Available data
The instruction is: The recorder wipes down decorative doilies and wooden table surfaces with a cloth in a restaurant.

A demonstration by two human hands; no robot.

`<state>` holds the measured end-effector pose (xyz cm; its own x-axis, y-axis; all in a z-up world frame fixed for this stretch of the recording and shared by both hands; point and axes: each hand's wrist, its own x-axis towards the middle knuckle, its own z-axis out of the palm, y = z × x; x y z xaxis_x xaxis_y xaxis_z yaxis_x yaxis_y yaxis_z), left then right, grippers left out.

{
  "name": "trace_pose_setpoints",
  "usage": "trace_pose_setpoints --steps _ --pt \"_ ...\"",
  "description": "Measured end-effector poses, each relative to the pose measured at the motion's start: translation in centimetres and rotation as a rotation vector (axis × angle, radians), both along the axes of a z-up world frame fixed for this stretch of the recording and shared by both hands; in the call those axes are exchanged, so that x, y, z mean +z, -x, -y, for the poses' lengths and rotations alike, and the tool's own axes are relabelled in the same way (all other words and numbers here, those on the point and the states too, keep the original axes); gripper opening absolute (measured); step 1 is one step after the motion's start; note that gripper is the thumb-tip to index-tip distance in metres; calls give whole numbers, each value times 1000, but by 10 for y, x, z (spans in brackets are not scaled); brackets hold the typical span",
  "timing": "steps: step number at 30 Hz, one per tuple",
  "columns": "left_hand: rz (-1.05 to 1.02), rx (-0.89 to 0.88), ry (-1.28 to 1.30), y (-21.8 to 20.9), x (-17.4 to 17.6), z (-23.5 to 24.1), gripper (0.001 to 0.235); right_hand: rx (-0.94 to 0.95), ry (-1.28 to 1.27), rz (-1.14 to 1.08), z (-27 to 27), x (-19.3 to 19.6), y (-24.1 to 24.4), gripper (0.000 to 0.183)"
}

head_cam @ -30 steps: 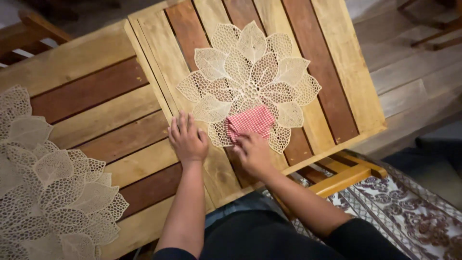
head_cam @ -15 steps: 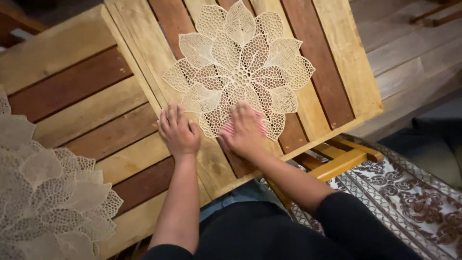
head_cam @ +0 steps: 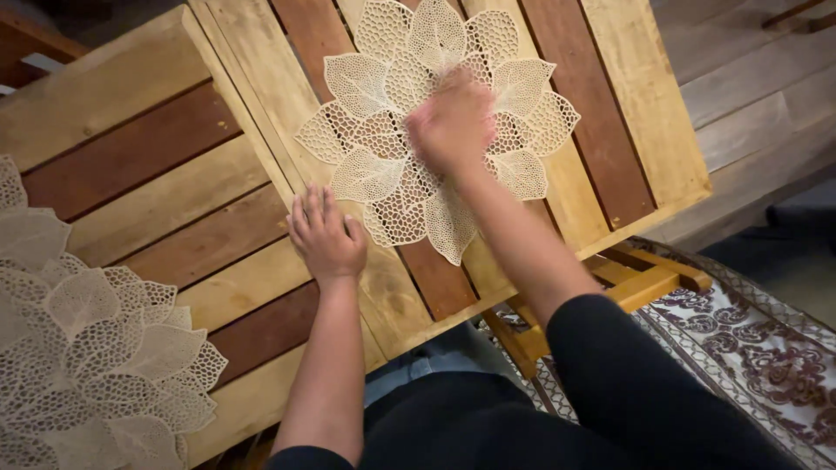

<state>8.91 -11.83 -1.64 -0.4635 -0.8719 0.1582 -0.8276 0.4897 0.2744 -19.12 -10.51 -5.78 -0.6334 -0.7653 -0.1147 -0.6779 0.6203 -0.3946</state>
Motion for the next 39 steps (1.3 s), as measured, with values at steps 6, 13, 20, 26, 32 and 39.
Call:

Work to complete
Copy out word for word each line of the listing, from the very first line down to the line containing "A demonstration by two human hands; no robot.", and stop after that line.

Reply
The instruction is: The recorder wipes down decorative doilies and wooden table surfaces with a cloth in a restaurant.

A demonstration by two human hands; no robot.

The requested output has now been given in full.